I'm not super handy with the Genbank submodule as I've never tried to make one from scratch, but I'm fairly sure what you tried to do above doesn't work like you think it does.

A Genbank.Record describes the whole file (I think). What you're building there is the header of the genbank file, not a sequence record/feature. If you try to create that Record you would be thrown an error from Record.__init__() that there is no keyword argument for features. I'm pretty sure this is the case, because it wouldnt make much sense for every sequence feature in the genbank to also accept a data_file_division/locus_line etc.

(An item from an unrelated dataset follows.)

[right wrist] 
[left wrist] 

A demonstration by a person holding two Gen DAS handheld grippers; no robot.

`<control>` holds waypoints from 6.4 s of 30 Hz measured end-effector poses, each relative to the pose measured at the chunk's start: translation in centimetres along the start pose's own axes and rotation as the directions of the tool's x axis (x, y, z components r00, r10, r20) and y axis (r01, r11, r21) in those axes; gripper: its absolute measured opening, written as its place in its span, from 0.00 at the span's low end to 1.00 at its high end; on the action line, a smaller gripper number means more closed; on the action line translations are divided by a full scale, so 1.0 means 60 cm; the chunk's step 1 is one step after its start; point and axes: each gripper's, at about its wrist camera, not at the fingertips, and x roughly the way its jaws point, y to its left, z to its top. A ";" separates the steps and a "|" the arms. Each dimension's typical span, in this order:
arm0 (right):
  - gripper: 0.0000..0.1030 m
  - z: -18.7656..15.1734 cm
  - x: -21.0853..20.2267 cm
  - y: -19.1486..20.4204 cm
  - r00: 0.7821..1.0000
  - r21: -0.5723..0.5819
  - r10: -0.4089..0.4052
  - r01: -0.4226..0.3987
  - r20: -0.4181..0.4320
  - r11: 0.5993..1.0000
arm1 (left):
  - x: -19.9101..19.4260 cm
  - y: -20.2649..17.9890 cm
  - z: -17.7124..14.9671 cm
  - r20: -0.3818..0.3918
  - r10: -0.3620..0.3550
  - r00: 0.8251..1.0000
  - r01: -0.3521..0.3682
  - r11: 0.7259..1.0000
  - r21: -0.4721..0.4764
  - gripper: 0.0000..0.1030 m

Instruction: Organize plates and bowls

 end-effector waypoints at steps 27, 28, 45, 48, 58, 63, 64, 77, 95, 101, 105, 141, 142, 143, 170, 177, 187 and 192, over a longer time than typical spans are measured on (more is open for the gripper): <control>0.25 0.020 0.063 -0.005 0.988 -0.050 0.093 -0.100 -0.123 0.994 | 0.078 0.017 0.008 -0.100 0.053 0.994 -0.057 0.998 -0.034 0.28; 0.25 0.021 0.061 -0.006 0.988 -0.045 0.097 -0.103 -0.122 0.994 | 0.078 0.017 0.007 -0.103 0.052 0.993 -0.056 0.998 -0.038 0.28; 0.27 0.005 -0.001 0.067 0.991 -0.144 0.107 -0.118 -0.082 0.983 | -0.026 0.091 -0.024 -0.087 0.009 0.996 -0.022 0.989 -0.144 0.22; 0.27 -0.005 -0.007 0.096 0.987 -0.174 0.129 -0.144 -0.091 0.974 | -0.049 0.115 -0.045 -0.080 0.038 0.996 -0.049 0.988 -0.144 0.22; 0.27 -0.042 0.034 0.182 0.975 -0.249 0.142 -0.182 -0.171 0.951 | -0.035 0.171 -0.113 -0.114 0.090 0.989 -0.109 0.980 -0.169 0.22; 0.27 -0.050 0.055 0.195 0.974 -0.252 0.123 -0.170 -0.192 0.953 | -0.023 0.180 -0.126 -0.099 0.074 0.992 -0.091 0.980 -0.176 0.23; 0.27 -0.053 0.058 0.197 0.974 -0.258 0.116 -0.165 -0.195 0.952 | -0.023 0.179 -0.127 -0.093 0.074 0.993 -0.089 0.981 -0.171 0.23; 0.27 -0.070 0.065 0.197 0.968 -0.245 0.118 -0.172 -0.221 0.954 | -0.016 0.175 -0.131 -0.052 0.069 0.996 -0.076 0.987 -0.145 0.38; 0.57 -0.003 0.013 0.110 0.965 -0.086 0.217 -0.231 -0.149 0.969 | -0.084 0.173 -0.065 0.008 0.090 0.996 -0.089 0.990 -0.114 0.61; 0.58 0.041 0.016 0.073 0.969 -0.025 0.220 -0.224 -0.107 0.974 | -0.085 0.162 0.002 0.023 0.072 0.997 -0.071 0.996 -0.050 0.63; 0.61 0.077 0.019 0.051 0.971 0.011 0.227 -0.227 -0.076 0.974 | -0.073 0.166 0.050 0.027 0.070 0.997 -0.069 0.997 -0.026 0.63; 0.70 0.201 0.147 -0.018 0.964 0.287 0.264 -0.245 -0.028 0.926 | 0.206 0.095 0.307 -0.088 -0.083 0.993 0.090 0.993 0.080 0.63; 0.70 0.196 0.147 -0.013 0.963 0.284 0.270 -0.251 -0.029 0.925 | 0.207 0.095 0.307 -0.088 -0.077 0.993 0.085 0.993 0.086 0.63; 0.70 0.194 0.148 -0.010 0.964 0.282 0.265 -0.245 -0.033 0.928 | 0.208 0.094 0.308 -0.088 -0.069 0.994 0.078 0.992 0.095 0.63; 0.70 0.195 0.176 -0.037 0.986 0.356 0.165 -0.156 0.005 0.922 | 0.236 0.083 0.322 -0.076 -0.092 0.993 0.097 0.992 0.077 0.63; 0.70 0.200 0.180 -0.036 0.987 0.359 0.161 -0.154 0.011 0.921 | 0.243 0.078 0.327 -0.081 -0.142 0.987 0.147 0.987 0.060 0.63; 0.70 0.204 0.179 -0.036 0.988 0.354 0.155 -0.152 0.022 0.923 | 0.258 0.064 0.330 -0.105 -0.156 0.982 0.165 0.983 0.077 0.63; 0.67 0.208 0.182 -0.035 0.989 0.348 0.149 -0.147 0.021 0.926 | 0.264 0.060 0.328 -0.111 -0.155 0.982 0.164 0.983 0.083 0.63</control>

If you read a genbank file in to BioPython via SeqIO and inspect its contents, you'll see all the sequence information is the .features attribute, and they are all objects of the form:

SeqFeature(FeatureLocation(ExactPosition(0), ExactPosition(29330), strand=1), type='source'),
SeqFeature(FeatureLocation(ExactPosition(0), ExactPosition(1065), strand=1), type='gene'), 
SeqFeature(FeatureLocation(ExactPosition(0), ExactPosition(1065), strand=1), type='CDS')

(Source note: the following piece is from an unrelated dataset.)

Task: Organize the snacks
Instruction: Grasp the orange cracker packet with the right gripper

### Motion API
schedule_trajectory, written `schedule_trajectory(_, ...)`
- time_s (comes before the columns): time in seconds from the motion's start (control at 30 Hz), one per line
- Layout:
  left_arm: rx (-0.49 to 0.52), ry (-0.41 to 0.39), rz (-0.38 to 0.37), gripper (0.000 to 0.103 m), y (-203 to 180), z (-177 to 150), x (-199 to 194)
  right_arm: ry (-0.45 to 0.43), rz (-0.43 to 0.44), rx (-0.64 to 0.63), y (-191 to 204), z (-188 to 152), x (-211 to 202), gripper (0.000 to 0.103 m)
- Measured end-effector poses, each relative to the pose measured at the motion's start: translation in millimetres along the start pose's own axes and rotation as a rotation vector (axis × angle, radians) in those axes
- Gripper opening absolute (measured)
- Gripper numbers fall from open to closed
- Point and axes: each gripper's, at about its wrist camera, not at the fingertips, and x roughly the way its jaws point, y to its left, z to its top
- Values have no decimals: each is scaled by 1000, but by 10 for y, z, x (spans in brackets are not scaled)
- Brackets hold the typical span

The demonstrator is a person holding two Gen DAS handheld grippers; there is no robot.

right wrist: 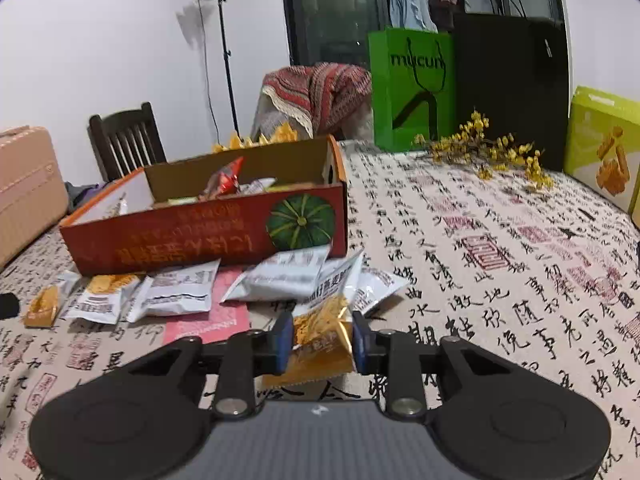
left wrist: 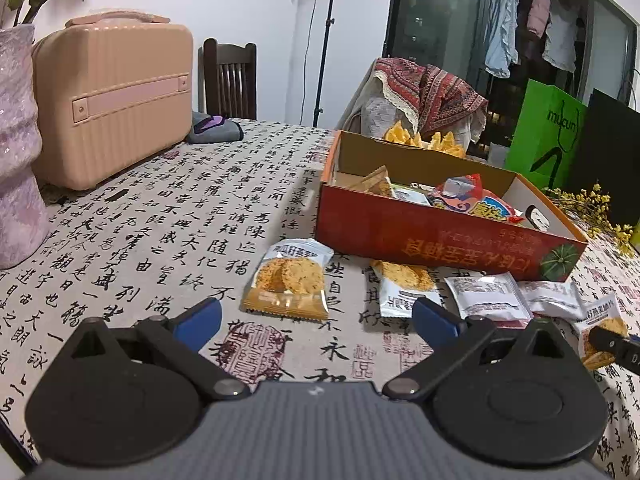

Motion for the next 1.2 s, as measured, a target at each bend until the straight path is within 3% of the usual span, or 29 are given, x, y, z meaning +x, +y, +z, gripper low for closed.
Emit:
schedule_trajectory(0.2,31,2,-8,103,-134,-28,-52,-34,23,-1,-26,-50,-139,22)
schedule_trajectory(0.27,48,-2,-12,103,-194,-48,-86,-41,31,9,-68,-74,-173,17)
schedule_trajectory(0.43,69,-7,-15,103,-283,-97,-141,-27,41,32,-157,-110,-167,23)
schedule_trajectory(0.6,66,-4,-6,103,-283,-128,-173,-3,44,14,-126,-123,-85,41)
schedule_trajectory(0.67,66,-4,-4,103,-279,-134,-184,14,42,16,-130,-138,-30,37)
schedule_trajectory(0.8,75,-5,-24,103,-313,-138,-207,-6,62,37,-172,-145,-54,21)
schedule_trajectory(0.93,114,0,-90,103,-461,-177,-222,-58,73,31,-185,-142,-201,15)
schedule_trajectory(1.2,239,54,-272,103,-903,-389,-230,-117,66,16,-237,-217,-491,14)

Therefore, I'm pretty sure you'll need to populate your Record() with SeqFeature() objects, which in turn contain FeatureLocation objects and associated metadata/methods.

In my toy example, the data structure looks something a little like this, within the genbank Record(), the attributes for actual entries are as follows (not an exhaustive example).

genbank.features[0] -> this is the source object, i.e. the full genbank sequence:

>>> repr(gbk.features[0])
"SeqFeature(FeatureLocation(ExactPosition(0), ExactPosition(29330), strand=1), type='source')"

Next up are the first 'real' features:

>>> repr(gbk.features[1])
"SeqFeature(FeatureLocation(ExactPosition(0), ExactPosition(1065), strand=1), type='gene')"
>>> gbk.features[1].qualifiers
"OrderedDict([('locus_tag', ['pPAU_00002'])])"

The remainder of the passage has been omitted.